With many jurisdictions introducing age verification laws for various things on the internet, a lot of questions have come up about implementation and privacy. I haven’t seen anyone come up with a real working example of how to implement it technically/cryptographically that don’t have any major flaws.
Setting aside the ethics of age verification and whether or not it’s a good idea - is it technically possible to accurately verify someone’s age while respecting their privacy and if so how?
For an implementation to work, it should:
- Let the service know that the user is an adult by providing a verifiable proof of adulthood (eg. A proof that’s signed by a trusted authority/government)
- Not let the service know any other information about the user besides what they already learn through http or TCP/IP
- Not let a government or age verification authority know whenever a user is accessing 18+ content
- Make it difficult or impossible for a child to fake a proof of adulthood, eg. By downloading an already verified anonymous signing key shared by an adult, etc.
- Be simple enough to implement that non-technical people can do it without difficulty and without purchasing bespoke hardware
- Ideally not requiring any long term storage of personal information by a government or verification authority that could be compromised in a data breach
I think the first two points are fairly simple (lots of possible implementations with zero-knowledge proofs and anonymous signing keys, credentials with partial disclosure, authenticating with a trusted age verification system, etc. etc.)
The rest of the points are the difficult ones. Some children will circumvent any system (eg. By getting an adult to log in for them) but a working system should deter most children and require more than a quick download or a web search for instructions on how to circumvent.

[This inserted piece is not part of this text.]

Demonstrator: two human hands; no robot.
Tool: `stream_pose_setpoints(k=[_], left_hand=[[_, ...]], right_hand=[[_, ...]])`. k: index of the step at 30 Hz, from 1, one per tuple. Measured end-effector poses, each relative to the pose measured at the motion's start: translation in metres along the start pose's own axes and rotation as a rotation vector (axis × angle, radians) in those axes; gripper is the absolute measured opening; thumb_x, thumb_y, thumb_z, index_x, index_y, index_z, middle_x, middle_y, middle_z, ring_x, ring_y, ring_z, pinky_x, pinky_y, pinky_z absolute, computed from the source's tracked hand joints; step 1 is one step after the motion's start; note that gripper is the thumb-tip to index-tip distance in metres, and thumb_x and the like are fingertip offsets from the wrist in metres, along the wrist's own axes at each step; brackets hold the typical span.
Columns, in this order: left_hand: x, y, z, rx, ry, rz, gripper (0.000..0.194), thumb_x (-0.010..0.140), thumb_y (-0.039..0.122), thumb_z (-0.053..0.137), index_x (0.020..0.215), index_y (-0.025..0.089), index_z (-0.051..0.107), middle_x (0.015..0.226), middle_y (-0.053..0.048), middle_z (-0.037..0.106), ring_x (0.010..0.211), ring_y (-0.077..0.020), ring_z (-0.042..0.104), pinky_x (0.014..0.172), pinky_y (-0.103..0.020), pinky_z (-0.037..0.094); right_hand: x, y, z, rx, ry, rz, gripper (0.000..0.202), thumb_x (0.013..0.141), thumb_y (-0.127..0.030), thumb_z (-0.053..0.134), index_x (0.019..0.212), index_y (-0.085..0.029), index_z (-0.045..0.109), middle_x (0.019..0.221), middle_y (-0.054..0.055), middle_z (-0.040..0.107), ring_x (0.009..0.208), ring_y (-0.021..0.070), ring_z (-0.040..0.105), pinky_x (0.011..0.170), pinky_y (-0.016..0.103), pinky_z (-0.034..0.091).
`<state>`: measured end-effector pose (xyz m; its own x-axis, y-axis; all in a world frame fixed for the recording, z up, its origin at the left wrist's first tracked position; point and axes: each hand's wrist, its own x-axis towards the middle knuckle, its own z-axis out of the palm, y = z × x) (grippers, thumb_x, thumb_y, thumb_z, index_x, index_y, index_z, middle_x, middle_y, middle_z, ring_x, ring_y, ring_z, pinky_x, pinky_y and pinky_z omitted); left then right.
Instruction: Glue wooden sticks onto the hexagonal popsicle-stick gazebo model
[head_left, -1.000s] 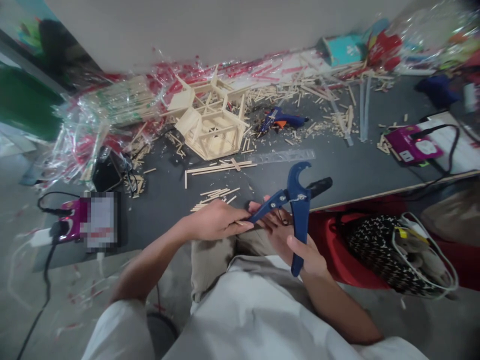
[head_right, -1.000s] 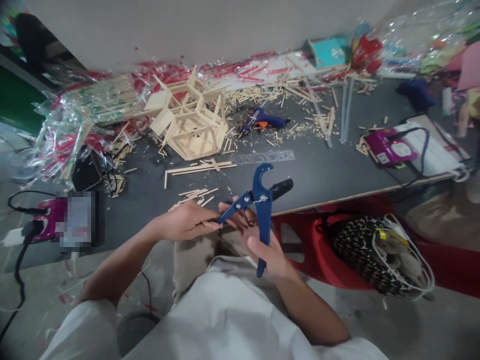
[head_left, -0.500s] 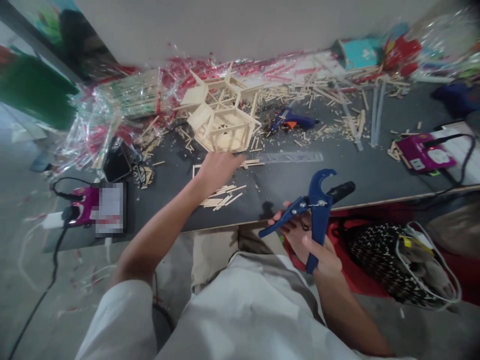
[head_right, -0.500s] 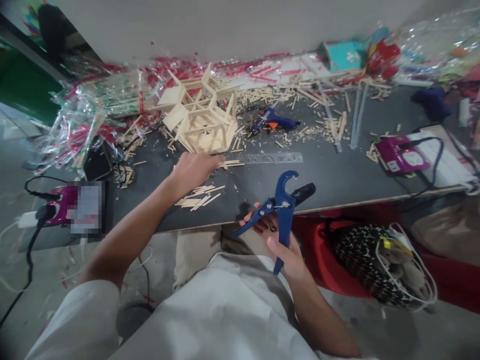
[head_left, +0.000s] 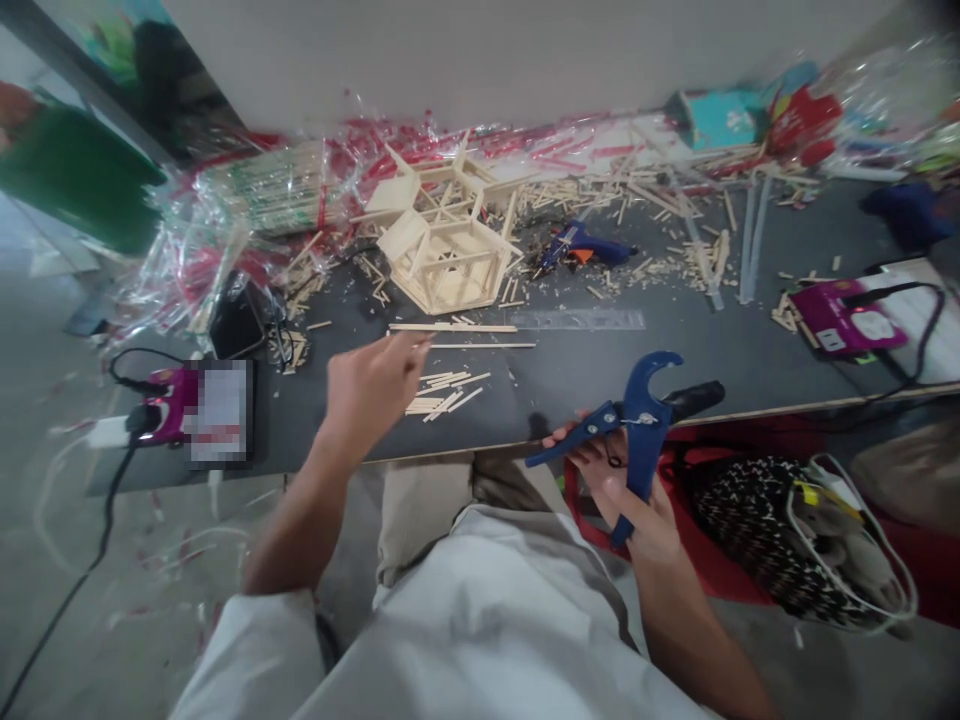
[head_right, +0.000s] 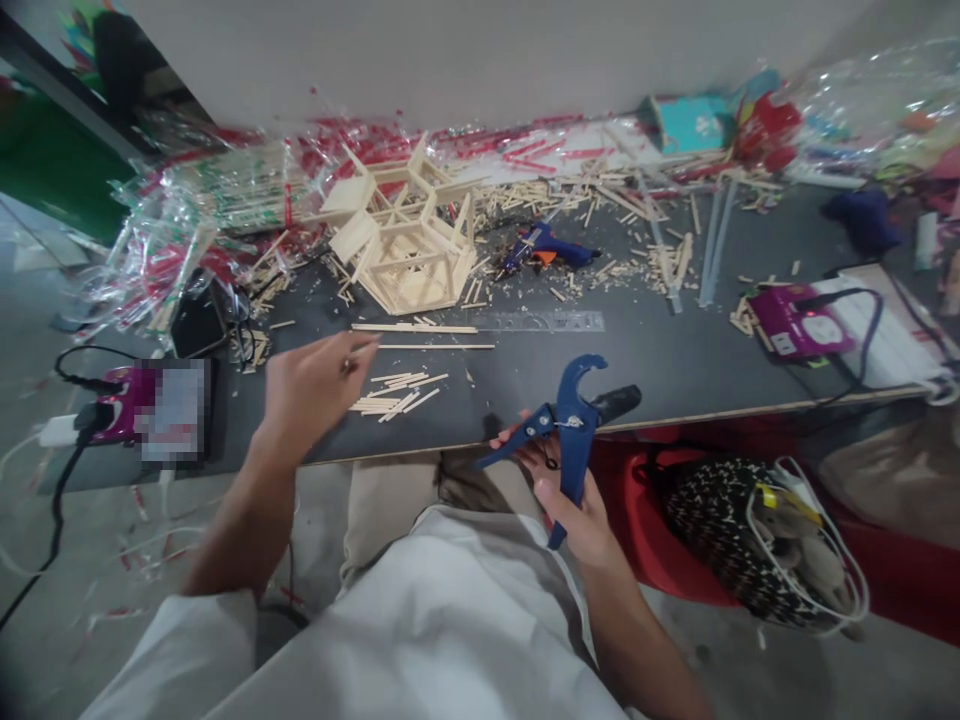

The last point might already be a lost cause depending on your government, so unfortunately it’s probably not as important.
That’s what the router setting to block adult websites is for… you don’t have to monitor 24/7, have some idea that bad sites are blocked, and you can just be doing regular checkups on your child then.
There is and was never a need to involve IDs, other than more control over us as a whole and being able to extract more data.
I think maybe the barrier could be a little higher than just disconnecting from your home’s network.
If we were to accept the premise that there is currently an issue with child internet safety, then clearly this still an issue despite the existence of router controls. But now the question of if this premise is valid. What do you look at to determine whether “internet safety for children” is adequate? I don’t really know, and so I guess I have more reading to do.
I was gonna say something about PSAs, but no time.
I mean at the same time if we accept the premise that parents are unable or unwilling to use the mountains of currently available tools, why would we assume that “just one more tool, bro” is actually a solution to the “problem.”
You could accept that premise, and I’d argue that in that case if child internet safety is an issue, then the only solutions are either to force safety protocols or to leave kids in jeopardy.
I think if you as a parent have router controls and block adult content on their mobile plan if they have one (which I have seen as an option), then you are already doing a lot.
Most routers from ISPs come with “adult” content filtering enabled by default I think, at least the ones I’ve had have had this on.
VPNs already work and I can’t see them not working, so that’s always an option I guess, but they are also still an option with ID laws (ie connect to a region where they have no such laws).
Children’s safety online can’t involve limiting access and tracking everyone who ever goes online with their national ID attatched to every request (basically).
I think it’d be better if we explored the option that involves a parent blocking websites either on your network or on a device they give to you.
Not that I’m doubting you, but is this a common thing? I’ve never even seen it as an option here in Canada, both on ISP supplied devices and on separate routers. Is it just because I’m using cheaper devices, or because on my region?
Hm I know it’s common for me. If it isn’t in canada or elsewhere, then that’s just lazyness and a lack of care by your isp/router manufacturer (which makes sense cuz theres a monopoly on internet over there right? (Rip)).
Anywho, adult filter blocks on routers are a really easy thing to implement. If it isn’t then they simply don’t care to help explore the simplest of options for parents restricting access to bad sites.
I’ve heard of apps you can get for child devices that do a similar thing and let parents track their kids, which might be better anyways, assuming they arent a privacy nightmare (if parents dont prefer buying a smarter router).